▶ _Task description_: From the first line to the last, restate the data word for word.

------------------------------------

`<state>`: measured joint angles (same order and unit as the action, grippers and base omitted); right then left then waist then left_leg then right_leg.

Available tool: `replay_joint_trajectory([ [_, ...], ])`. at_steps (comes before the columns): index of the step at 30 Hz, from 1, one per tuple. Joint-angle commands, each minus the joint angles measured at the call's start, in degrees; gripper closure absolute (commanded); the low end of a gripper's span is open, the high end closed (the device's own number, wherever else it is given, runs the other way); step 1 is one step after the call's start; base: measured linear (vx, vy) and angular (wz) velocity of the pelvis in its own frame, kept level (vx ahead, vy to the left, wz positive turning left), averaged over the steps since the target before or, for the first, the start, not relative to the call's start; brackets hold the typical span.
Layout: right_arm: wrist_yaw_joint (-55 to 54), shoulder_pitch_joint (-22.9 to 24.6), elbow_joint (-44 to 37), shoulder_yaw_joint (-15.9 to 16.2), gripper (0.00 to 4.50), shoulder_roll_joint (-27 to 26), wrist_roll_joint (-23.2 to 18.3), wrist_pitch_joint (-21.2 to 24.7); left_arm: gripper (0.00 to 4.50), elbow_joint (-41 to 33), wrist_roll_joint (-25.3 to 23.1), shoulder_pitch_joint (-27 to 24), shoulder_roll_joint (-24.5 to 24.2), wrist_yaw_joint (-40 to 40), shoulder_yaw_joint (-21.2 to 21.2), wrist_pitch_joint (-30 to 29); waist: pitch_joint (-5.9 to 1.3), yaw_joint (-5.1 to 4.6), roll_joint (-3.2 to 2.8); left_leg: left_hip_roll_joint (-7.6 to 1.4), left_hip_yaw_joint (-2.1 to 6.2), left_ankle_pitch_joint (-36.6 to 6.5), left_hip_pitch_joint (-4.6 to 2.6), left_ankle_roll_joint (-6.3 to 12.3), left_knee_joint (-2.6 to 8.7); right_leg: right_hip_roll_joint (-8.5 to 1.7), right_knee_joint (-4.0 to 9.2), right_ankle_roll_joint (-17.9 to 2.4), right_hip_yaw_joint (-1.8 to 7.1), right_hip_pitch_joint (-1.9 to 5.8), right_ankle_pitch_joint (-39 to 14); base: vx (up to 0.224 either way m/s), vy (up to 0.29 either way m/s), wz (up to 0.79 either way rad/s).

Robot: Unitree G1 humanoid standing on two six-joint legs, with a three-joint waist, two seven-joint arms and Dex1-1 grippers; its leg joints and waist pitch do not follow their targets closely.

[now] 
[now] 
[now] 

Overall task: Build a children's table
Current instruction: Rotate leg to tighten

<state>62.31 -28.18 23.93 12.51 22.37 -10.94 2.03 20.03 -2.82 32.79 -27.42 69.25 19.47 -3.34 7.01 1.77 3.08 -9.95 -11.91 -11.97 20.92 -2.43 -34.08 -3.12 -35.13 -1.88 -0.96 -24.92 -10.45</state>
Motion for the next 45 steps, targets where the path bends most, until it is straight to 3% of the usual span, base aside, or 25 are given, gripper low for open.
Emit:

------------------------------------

▶ _Solution to this exercise_:
`<state>`: measured joint angles (same order and unit as the action, grippers and base omitted); right then left then waist then left_leg then right_leg.

Available tool: `replay_joint_trajectory([ [_, ...], ])`. at_steps (comes before the columns): index of the step at 30 Hz, from 1, one per tuple. Joint-angle commands, each minus the joint angles measured at the call's start, in degrees; gripper closure absolute (commanded); the low end of a gripper's span is open, the high end closed (the device's own number, wherever else it is given, runs the other way); step 1 is one step after the call's start; base: measured linear (vx, vy) and angular (wz) velocity of the pelvis in its own frame, kept level (vx ahead, vy to the left, wz positive turning left), averaged over the steps since the target before or, for the first, the start, not relative to the call's start; brackets hold the typical span.
Layout: right_arm: wrist_yaw_joint (-55 to 54), shoulder_pitch_joint (-22.9 to 24.6), elbow_joint (-44 to 37), shoulder_yaw_joint (-15.9 to 16.2), gripper (0.00 to 4.50), shoulder_roll_joint (-27 to 26), wrist_roll_joint (-23.2 to 18.3), wrist_pitch_joint (-21.2 to 24.7); left_arm: gripper (0.00 to 4.50), elbow_joint (-41 to 33), wrist_roll_joint (-25.3 to 23.1), shoulder_pitch_joint (-27 to 24), shoulder_roll_joint (-24.5 to 24.2), wrist_yaw_joint (-40 to 40), shoulder_yaw_joint (-21.2 to 21.2), wrist_pitch_joint (-30 to 29); waist: pitch_joint (-5.9 to 1.3), yaw_joint (-5.1 to 4.6), roll_joint (-3.2 to 2.8); left_leg: left_hip_roll_joint (-7.6 to 1.4), left_hip_yaw_joint (-2.1 to 6.2), left_ankle_pitch_joint (-36.6 to 6.5), left_hip_pitch_joint (-4.6 to 2.6), left_ankle_roll_joint (-6.3 to 12.3), left_knee_joint (-2.6 to 8.7); right_leg: right_hip_roll_joint (-8.5 to 1.7), right_knee_joint (-4.0 to 9.2), right_ankle_roll_joint (-17.9 to 2.4), right_hip_yaw_joint (-1.8 to 7.1), right_hip_pitch_joint (-1.9 to 5.8), right_ankle_pitch_joint (-39 to 14); base: vx (up to 0.224 either way m/s), vy (up to 0.29 either way m/s), wz (up to 0.79 either way rad/s).

Robot: Unitree G1 humanoid standing on two six-joint legs, with a three-joint waist, two seven-joint arms and Dex1-1 grippers; its leg joints and waist pitch do not follow their targets closely.

[now] 
[now] 
[now] 

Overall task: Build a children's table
Current instruction: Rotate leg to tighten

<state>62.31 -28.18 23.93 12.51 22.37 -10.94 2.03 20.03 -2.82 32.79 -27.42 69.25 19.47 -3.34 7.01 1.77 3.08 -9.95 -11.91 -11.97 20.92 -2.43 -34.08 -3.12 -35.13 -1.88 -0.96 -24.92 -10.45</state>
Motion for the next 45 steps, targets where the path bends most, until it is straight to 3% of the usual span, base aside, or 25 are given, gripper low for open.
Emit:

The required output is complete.